Impact on postpartum hemorrhage of prophylactic administration of oxytocin 10 IU via UnijectTM by peripheral health care providers at home births: design of a community-based cluster-randomized trial Full Text
BMC Pregnancy and Childbirth, 06/08/2012
Stanton CK et al. – Complementary data on safety and logistical issues related to this intervention will assist policymakers in low–income countries in selecting both the best uterotonic and service delivery strategy for postpartum hemorrhage prevention. Results of this trial are expected in mid–2013.Methods
- This study is designed as a community–based cluster–randomized trial in which Community Health Officers are randomized to provide (or not provide) an injection of oxytocin 10 IU via the UnijectTM injection system within one minute of delivery of the baby to women who request their presence at home at the onset of labor.
- The primary aim is to determine if administration of prophylactic oxytocin via UnijectTM by this cadre will reduce the risk of postpartum hemorrhage by 50 % relative to deliveries which do not receive the prophylactic intervention.
- Postpartum hemorrhage is examined under three sequential definitions: blood loss [greater than or equal to]500 ml (BL); treatment for bleeding (TX) and/or BL; hospital referral for bleeding and/or TX and/or BL.

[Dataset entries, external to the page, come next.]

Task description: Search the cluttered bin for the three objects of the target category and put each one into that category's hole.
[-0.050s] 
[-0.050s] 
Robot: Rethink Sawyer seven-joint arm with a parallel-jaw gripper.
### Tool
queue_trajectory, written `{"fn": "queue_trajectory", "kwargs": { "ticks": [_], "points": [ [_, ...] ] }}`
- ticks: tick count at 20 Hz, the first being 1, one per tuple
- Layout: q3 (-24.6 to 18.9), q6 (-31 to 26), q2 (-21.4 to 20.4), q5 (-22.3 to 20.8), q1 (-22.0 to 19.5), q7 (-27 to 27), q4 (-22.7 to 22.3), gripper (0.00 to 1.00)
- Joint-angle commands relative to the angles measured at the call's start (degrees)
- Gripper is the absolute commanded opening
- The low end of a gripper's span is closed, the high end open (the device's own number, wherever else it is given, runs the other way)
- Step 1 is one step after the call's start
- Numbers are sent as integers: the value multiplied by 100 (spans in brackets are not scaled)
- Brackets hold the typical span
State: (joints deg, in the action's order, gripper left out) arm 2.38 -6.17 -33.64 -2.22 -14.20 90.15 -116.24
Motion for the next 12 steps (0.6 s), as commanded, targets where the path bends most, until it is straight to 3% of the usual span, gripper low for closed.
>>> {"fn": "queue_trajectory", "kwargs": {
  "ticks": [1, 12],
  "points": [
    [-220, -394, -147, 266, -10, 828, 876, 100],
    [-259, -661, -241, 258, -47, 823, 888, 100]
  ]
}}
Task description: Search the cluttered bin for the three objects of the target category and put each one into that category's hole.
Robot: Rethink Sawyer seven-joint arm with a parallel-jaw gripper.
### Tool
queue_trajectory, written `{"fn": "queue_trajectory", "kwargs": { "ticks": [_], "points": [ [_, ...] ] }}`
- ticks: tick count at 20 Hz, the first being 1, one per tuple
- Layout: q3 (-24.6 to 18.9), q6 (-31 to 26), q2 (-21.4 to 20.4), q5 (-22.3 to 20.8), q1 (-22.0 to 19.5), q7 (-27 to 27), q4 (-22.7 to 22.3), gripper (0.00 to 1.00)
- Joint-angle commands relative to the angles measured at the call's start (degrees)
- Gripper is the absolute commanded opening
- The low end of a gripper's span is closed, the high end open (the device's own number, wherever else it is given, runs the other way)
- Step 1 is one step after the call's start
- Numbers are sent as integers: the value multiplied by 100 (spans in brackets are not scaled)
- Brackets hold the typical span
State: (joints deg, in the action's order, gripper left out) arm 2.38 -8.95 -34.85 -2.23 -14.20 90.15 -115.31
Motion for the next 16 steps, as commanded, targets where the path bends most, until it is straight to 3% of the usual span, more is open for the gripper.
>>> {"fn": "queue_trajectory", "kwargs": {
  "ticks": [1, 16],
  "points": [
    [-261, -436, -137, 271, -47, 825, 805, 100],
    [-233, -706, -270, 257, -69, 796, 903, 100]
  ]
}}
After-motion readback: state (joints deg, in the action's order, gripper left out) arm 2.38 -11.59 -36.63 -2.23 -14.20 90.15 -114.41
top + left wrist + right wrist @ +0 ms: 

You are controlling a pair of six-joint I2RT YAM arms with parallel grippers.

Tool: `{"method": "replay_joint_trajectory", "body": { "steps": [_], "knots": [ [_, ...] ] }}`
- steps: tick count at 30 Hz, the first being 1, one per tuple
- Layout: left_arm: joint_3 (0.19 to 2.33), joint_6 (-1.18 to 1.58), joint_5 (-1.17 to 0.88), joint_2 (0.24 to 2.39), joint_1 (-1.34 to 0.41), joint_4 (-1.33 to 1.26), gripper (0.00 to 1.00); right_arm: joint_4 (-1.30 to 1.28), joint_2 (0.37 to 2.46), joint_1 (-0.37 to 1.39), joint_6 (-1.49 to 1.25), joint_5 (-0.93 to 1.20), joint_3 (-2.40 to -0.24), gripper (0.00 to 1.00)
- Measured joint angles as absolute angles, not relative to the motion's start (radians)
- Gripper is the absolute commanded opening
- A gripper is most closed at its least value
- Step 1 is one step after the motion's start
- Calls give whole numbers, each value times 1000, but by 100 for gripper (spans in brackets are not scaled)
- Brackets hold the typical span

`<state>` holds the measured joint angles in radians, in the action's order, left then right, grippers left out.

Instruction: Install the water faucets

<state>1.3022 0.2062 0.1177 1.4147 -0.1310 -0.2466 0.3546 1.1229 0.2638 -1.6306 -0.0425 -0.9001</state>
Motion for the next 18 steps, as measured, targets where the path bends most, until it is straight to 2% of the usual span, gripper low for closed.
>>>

- Secondary outcomes address safety and feasibility of the intervention and include adverse maternal and fetal outcomes and logistical concerns regarding assistance at home births and the storage and handling of oxytocin, respectively.
- Results from this trial will build evidence for the effectiveness of expanding the delivery of this established prophylactic intervention to peripheral settings.